What’s Driving Job Growth in Industrial America?
Mr. Trump has called for expanding drilling on federal lands, while loosening regulations to help manufacturers. And since he took office, hiring has indeed ticked upward in these sectors — but is there any connection?
Manufacturing and mining jobs are up this year after having fallen in 2016
After a tough 2016 that saw the loss of more than 100,000 jobs, employment in manufacturing and mining (which includes oil and gas drilling) is rebounding. Still, there is plenty of catching up to do — both sectors are well below peak employment levels in recent years.
Higher commodity prices are having an impact
Mr. Trump has claimed credit for overall employment gains in recent months, but in the mining sector, the jump in hiring has had much more to do with rising commodity prices than any policy shift in Washington. After plunging in late 2014 and throughout 2015, energy prices have somewhat recovered. That has helped stabilize employment in the oil industry. Meanwhile, surging prices for metals like gold and copper are spurring activity in the mining sector.
In April, Mr. Trump lifted the hiring freeze he had imposed soon after taking office in January, but federal payrolls remain under pressure. The White House has proposed budget cuts at many federal agencies, and federal employment declined in 2017 compared with gains in past years. On the other hand, hiring has been stable on the state level while local governments have been adding workers.

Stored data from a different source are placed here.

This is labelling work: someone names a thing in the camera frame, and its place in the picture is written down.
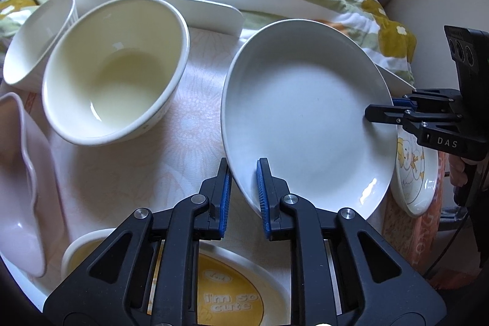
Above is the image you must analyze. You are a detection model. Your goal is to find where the duck pattern white plate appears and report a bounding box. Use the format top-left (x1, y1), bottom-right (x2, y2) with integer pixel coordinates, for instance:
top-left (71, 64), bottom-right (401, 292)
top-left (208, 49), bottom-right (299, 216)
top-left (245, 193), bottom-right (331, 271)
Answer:
top-left (390, 126), bottom-right (439, 218)

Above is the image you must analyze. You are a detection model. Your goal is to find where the large white deep plate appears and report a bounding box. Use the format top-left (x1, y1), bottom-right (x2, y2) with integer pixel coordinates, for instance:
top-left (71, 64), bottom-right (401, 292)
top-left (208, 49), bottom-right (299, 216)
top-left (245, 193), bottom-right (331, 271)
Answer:
top-left (220, 19), bottom-right (397, 218)

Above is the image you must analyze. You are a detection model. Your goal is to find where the pink wavy-edged bowl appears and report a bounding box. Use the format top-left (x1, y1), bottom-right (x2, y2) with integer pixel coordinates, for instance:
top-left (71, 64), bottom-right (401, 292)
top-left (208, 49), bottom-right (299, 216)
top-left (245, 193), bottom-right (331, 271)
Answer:
top-left (1, 93), bottom-right (65, 277)

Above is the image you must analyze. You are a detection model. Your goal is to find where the cream ceramic bowl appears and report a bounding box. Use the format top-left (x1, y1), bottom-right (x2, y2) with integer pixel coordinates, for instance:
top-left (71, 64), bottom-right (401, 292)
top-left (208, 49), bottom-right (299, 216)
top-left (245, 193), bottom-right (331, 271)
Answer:
top-left (42, 0), bottom-right (190, 146)

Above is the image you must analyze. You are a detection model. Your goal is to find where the small white ribbed bowl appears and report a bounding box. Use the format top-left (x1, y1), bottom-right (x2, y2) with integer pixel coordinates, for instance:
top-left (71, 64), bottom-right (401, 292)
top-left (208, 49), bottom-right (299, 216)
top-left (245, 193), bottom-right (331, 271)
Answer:
top-left (2, 0), bottom-right (78, 93)

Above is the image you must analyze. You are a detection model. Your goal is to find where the person right hand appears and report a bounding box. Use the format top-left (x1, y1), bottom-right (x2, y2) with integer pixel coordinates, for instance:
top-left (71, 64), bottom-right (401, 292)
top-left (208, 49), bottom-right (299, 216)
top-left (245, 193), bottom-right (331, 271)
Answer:
top-left (448, 155), bottom-right (468, 187)

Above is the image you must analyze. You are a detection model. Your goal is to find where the white tray rim right segment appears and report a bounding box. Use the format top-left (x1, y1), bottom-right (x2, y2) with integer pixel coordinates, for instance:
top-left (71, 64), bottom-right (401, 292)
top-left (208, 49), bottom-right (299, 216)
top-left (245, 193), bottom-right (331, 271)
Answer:
top-left (376, 64), bottom-right (415, 97)

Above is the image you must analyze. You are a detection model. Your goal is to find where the small cream bowl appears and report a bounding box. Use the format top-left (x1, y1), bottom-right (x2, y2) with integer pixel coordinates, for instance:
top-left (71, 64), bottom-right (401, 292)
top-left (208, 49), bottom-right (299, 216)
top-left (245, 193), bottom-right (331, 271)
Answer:
top-left (61, 228), bottom-right (114, 280)

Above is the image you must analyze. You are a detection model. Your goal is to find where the orange floral cloth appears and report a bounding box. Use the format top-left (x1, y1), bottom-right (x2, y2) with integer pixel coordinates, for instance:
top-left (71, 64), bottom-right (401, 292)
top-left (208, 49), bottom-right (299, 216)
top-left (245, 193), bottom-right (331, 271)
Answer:
top-left (381, 153), bottom-right (447, 273)

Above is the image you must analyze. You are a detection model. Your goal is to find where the yellow cute print plate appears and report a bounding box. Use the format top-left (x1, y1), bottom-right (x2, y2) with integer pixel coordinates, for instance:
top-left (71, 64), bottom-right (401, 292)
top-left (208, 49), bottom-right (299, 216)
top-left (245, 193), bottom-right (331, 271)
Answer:
top-left (197, 243), bottom-right (290, 325)

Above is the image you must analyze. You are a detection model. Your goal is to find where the pink white table cloth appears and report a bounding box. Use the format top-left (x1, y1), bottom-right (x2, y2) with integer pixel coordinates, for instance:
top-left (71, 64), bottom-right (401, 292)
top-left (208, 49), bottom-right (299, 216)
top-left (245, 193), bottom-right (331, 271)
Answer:
top-left (8, 29), bottom-right (242, 309)

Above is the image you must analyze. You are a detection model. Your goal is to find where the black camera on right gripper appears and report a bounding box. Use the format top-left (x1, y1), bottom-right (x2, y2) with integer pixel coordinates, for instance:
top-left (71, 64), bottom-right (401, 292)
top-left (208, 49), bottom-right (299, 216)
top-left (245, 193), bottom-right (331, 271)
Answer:
top-left (444, 26), bottom-right (488, 117)

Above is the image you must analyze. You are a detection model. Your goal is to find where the black cable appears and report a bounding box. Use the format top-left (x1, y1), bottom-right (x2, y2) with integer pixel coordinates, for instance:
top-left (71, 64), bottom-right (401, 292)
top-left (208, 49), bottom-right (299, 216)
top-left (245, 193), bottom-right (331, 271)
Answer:
top-left (423, 208), bottom-right (471, 279)

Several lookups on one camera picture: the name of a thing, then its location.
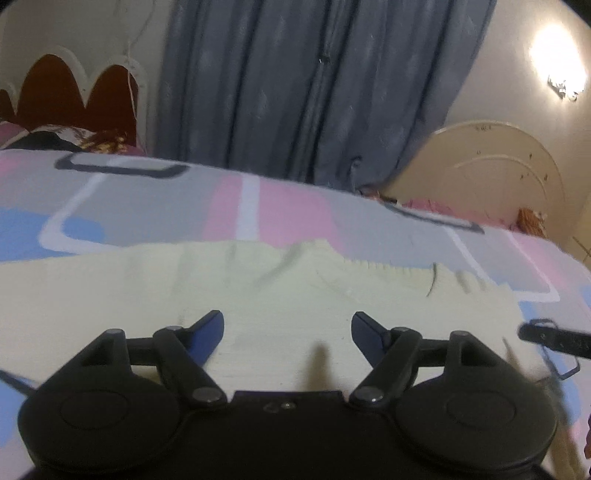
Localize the cream knit sweater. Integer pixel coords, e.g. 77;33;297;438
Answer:
0;238;588;480

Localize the orange floral pillow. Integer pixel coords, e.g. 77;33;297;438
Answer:
516;208;547;238

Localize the patterned grey pink bedsheet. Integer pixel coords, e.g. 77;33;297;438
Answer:
0;148;591;480

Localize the red scalloped headboard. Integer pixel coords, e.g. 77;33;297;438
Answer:
1;46;148;147

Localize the blue grey curtain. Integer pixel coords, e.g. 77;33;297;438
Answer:
155;1;495;191

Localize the wall lamp fixture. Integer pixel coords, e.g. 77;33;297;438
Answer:
547;77;579;102

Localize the white hanging cable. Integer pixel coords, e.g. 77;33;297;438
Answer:
110;0;160;126

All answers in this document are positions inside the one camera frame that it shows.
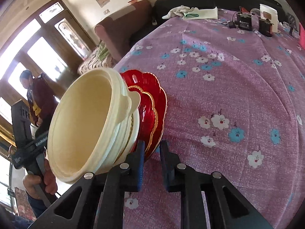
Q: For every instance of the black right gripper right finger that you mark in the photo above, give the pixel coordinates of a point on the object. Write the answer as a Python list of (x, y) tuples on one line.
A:
[(207, 200)]

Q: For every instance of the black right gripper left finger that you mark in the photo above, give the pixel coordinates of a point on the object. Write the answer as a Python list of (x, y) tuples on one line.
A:
[(97, 201)]

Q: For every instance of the small red gold-rimmed plate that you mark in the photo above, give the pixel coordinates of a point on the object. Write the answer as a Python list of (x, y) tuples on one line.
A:
[(148, 116)]

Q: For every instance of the beige plastic bowl with tab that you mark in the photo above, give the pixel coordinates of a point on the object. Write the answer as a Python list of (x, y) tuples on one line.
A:
[(94, 127)]

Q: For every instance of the large red scalloped plate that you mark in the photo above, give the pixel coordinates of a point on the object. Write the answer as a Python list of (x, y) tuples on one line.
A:
[(150, 83)]

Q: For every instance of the person in maroon jacket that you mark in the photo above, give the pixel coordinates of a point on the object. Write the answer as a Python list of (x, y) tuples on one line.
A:
[(40, 96)]

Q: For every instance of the purple floral tablecloth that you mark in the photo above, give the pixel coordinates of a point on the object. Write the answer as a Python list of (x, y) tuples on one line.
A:
[(235, 105)]

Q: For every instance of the maroon armchair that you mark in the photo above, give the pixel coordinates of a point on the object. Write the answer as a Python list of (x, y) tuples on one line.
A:
[(114, 33)]

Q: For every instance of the white paper bag green logo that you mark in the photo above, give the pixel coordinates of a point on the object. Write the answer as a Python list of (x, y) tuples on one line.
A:
[(198, 14)]

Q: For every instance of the white rag cloth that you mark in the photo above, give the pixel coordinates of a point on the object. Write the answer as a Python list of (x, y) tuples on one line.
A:
[(178, 12)]

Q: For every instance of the black servo box left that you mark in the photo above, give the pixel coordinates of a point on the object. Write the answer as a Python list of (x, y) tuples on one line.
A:
[(244, 21)]

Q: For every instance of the black servo box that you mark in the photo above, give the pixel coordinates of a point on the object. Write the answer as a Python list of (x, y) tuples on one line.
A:
[(244, 21), (265, 27)]

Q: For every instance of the black servo box right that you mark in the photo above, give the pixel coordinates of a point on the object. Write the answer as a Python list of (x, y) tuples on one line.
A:
[(265, 27)]

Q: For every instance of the white plastic jar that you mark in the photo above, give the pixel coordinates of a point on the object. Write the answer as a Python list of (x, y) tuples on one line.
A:
[(271, 14)]

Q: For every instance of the black sofa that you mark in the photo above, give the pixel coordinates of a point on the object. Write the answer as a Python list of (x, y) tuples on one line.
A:
[(160, 8)]

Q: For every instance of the pink water bottle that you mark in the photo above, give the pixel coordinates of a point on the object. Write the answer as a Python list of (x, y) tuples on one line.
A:
[(301, 36)]

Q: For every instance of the black perforated stand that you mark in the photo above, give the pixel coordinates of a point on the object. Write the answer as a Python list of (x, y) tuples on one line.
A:
[(292, 23)]

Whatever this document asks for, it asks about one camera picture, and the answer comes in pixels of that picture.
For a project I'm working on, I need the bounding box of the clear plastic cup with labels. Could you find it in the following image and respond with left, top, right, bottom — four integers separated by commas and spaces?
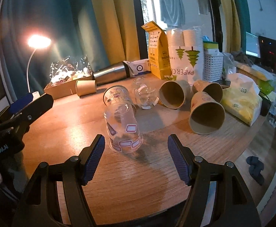
104, 103, 143, 154

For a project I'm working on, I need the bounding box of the small brown paper cup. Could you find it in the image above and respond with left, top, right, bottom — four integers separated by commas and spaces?
75, 80, 97, 96

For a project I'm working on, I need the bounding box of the white printed paper cup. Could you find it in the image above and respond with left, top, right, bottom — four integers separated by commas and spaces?
103, 85, 136, 113

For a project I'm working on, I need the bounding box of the brown printed paper cup front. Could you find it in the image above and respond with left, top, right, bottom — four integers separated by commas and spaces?
189, 92, 226, 135

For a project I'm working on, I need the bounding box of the clear plastic cup lying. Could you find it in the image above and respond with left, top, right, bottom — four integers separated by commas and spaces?
132, 77, 159, 110

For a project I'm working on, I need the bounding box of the brown paper cup back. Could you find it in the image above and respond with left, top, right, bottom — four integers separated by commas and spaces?
192, 80, 223, 103

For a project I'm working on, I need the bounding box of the brown paper cup left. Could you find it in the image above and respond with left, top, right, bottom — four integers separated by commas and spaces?
158, 80, 190, 109

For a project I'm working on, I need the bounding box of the bagged white paper cup stack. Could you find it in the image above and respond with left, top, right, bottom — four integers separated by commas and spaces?
167, 26, 204, 85

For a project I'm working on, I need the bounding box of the cardboard tray box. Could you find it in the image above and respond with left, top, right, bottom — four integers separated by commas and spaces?
44, 75, 95, 101

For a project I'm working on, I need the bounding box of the dark sock on floor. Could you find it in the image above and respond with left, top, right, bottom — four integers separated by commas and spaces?
246, 156, 264, 186

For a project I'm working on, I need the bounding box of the crinkled clear snack bag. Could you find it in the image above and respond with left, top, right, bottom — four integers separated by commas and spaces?
49, 56, 93, 86

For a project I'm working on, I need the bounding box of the white desk lamp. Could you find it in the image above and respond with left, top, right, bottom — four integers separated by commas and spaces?
26, 33, 52, 93

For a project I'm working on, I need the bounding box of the stainless steel thermos bottle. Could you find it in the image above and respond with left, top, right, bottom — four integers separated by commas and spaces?
93, 62, 130, 86

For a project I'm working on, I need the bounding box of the teal curtain left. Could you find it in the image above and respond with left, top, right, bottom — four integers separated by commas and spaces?
0, 0, 110, 99

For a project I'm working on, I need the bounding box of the teal curtain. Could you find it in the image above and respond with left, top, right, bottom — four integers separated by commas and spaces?
234, 0, 251, 52
0, 0, 110, 99

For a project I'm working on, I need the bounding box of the white blue small box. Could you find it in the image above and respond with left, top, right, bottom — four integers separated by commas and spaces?
123, 59, 151, 76

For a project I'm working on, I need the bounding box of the yellow plastic bag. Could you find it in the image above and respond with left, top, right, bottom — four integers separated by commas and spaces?
221, 73, 262, 126

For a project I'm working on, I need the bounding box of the yellow curtain left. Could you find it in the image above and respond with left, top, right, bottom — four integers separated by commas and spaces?
92, 0, 141, 64

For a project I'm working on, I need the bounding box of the yellow curtain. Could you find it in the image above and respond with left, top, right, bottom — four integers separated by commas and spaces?
221, 0, 241, 53
92, 0, 141, 64

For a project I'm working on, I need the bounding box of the yellow paper bag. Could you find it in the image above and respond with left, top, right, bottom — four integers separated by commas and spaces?
142, 21, 172, 79

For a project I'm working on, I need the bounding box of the white plastic basket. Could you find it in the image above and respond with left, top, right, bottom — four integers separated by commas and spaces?
203, 41, 223, 82

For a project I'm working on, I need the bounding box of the hanging blue cloth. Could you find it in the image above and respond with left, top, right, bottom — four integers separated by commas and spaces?
159, 0, 186, 27

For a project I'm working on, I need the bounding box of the yellow curtain right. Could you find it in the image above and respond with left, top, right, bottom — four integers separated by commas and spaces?
221, 0, 241, 53

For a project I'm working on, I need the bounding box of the computer monitor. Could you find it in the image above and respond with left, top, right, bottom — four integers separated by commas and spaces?
246, 32, 260, 58

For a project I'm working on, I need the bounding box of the teal curtain right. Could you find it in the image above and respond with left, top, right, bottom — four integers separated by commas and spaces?
234, 0, 251, 52

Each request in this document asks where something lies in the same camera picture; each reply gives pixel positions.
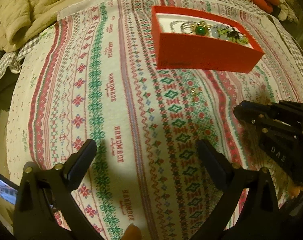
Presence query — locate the red jewelry box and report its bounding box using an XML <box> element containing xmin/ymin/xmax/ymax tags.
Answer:
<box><xmin>151</xmin><ymin>6</ymin><xmax>264</xmax><ymax>73</ymax></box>

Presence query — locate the white plush toy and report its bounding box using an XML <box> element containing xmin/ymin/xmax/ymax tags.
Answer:
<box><xmin>278</xmin><ymin>2</ymin><xmax>299</xmax><ymax>23</ymax></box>

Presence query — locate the blue bead bracelet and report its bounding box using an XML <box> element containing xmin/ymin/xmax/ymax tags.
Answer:
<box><xmin>210</xmin><ymin>27</ymin><xmax>250</xmax><ymax>45</ymax></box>

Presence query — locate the operator right hand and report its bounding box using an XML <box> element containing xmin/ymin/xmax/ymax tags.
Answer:
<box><xmin>288</xmin><ymin>184</ymin><xmax>302</xmax><ymax>199</ymax></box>

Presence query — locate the pearl gold earring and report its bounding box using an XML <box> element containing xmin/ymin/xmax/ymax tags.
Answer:
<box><xmin>190</xmin><ymin>87</ymin><xmax>202</xmax><ymax>98</ymax></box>

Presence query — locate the operator left hand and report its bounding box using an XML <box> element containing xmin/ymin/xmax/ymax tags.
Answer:
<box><xmin>121</xmin><ymin>224</ymin><xmax>142</xmax><ymax>240</ymax></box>

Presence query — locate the thin dark bead bracelet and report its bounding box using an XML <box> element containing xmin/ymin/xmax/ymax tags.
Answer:
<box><xmin>180</xmin><ymin>22</ymin><xmax>195</xmax><ymax>34</ymax></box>

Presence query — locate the clear bead bracelet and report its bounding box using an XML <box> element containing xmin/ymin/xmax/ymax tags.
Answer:
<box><xmin>169</xmin><ymin>20</ymin><xmax>192</xmax><ymax>34</ymax></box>

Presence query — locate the green bead cord bracelet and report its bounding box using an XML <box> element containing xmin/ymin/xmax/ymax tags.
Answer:
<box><xmin>216</xmin><ymin>24</ymin><xmax>250</xmax><ymax>45</ymax></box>

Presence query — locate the beige quilted blanket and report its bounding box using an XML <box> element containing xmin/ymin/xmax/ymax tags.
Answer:
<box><xmin>0</xmin><ymin>0</ymin><xmax>83</xmax><ymax>53</ymax></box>

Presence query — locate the patterned handmade cloth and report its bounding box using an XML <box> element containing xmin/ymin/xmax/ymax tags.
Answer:
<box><xmin>7</xmin><ymin>0</ymin><xmax>303</xmax><ymax>239</ymax></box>

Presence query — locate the black ornate ring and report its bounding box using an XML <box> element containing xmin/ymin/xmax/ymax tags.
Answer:
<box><xmin>227</xmin><ymin>29</ymin><xmax>242</xmax><ymax>41</ymax></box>

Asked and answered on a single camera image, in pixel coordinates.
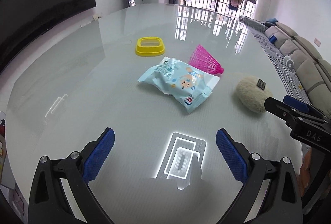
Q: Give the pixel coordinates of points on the beige plush ball keychain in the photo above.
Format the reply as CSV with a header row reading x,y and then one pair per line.
x,y
252,92

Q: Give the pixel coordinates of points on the small clothes drying stand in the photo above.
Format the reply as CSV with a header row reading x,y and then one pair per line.
x,y
236,7

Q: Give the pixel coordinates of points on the yellow plastic ring lid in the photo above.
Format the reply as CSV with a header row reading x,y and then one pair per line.
x,y
150,46

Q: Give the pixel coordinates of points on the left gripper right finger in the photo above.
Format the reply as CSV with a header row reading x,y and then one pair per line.
x,y
281,202

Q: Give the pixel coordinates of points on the grey sectional sofa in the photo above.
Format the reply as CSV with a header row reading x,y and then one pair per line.
x,y
312,70

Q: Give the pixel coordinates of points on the houndstooth sofa cover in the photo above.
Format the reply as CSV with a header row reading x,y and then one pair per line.
x,y
288,76

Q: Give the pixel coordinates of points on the pink plastic shuttlecock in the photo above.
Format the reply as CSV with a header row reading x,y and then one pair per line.
x,y
204,61

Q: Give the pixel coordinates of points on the light blue wet wipes pack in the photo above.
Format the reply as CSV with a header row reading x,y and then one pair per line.
x,y
187,84

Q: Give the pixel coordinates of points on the small white desk fan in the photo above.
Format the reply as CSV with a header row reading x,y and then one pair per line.
x,y
288,62

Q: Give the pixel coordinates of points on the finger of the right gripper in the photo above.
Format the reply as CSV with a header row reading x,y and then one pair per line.
x,y
284,111
303,107

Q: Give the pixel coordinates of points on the blue cushion on sofa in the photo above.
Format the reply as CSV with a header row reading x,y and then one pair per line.
x,y
272,39

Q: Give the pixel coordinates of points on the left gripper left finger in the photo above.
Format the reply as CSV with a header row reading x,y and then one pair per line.
x,y
48,202

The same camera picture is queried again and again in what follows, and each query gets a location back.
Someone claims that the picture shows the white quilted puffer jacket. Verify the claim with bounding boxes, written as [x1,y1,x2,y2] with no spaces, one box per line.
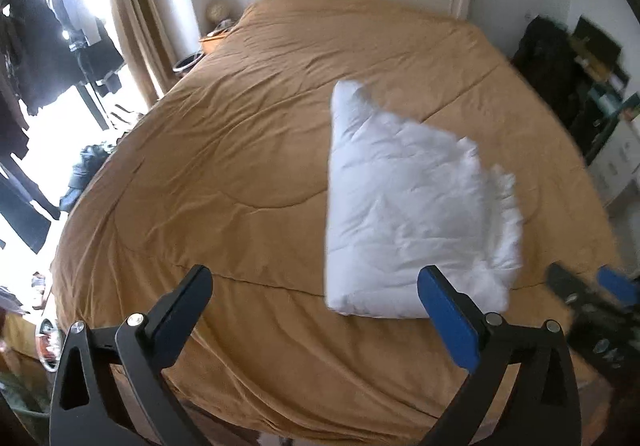
[324,80,523,319]

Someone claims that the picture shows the dark clothes pile on floor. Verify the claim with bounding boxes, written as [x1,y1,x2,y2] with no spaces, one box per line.
[58,143,115,213]

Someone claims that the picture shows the dark clothes on rack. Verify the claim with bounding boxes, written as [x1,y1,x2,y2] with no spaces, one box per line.
[1,0,125,253]

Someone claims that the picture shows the white vanity dresser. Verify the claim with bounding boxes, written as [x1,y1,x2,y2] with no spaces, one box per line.
[587,93,639,206]

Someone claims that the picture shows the black backpack on desk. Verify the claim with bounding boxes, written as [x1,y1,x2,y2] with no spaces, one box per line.
[512,16,602,155]

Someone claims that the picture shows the black computer monitor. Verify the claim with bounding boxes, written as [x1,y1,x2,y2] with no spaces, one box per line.
[572,15,622,69]

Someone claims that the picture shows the mustard brown bed comforter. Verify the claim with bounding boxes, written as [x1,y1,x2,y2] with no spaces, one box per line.
[51,0,620,445]

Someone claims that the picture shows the wooden nightstand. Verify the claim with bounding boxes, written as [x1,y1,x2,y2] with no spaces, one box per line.
[200,28,232,54]

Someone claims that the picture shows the woven ball lamp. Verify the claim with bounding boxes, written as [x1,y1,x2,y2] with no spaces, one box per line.
[205,0,231,25]

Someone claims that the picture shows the beige window curtain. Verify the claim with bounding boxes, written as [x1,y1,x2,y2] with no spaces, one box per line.
[110,0,177,107]

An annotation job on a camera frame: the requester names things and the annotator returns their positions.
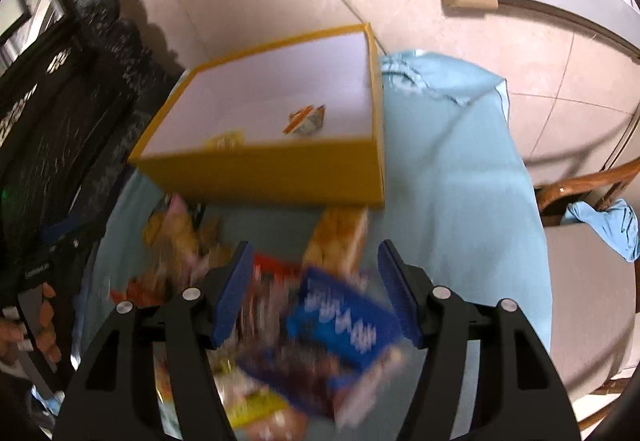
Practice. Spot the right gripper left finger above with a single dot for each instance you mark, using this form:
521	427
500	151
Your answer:
112	395

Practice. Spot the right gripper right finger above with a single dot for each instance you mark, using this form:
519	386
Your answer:
519	394

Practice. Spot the blue snack packet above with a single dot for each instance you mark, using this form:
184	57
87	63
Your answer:
335	315

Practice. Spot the person's left hand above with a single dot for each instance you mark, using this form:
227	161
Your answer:
14	332

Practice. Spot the wooden chair with cushion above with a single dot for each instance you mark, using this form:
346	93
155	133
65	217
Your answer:
595	313

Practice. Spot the yellow snack bar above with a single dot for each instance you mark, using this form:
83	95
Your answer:
244	408

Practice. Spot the pink yellow snack packet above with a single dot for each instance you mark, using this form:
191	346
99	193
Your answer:
182	252

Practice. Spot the light blue tablecloth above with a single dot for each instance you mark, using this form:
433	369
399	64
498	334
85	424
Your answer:
459	203

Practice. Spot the red snack packet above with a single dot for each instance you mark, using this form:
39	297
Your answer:
271	294

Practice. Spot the blue cloth on chair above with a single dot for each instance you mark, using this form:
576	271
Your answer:
617	226

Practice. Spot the orange biscuit packet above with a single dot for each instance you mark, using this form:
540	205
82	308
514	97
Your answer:
337	242

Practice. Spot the dark carved wooden cabinet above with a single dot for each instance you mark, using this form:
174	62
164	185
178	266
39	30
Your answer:
72	105

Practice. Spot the yellow cardboard box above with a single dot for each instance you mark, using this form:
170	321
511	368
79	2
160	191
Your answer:
218	138

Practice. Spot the orange white snack packet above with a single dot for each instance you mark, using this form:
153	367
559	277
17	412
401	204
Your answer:
306	121

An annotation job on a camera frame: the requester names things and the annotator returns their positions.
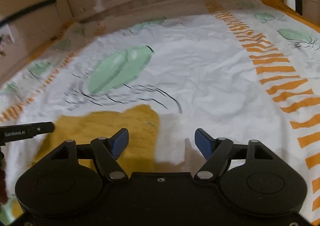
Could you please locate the mustard yellow small garment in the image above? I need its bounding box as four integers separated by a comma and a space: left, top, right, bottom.
11, 104, 161, 216

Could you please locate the yellow bed sheet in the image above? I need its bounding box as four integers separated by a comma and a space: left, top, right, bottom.
260, 0, 319, 30

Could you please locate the white leaf-print bed cover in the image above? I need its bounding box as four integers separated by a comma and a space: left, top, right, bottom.
1, 0, 319, 225

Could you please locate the beige drawer cabinet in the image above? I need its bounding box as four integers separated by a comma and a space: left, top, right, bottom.
1, 0, 73, 83

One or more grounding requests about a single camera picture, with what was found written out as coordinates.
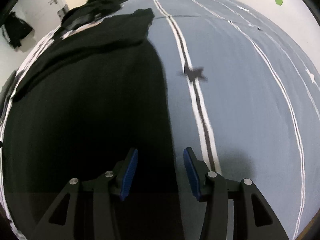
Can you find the blue grey bed sheet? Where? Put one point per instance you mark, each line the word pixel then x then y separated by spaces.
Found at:
pixel 235 88

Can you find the grey suitcase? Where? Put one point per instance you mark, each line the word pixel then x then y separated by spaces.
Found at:
pixel 61 13

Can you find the white door with handle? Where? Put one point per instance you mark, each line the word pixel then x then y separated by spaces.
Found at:
pixel 42 15

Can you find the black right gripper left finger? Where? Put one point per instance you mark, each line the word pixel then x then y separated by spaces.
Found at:
pixel 87 208

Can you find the pile of black clothes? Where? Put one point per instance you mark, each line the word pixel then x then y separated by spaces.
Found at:
pixel 91 11

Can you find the black garment with pink lining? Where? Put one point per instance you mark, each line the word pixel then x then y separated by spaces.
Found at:
pixel 139 113

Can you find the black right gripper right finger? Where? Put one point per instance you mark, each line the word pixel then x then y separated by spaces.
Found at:
pixel 253 217

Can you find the black jacket hanging on wall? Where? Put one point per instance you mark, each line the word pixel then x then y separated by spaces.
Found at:
pixel 15 29

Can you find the green apple wall sticker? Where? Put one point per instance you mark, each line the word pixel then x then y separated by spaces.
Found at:
pixel 279 2

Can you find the striped white grey duvet cover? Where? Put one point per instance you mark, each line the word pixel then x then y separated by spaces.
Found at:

As major exporters who are dependent on overseas customers for a big part of their sales, manufacturers often find themselves at the mercy of the dollar. When the dollar surged in 2016, American-made equipment was effectively more expensive for foreign buyers. This year’s drop, on the other hand, is a boon for manufacturers as well as for big American companies who draw a big portion of their sales from overseas, like Caterpillar and McDonald’s.
Why is the dollar down? Some of it has to do with the relative strength of other economies in Europe and Asia, which has the effect of drawing investment away from the United States. But political gridlock in Washington — and the fear that efforts to cut taxes or spend more on infrastructure will fail — has also cut expectations for future growth, and in turn pushed the dollar lower.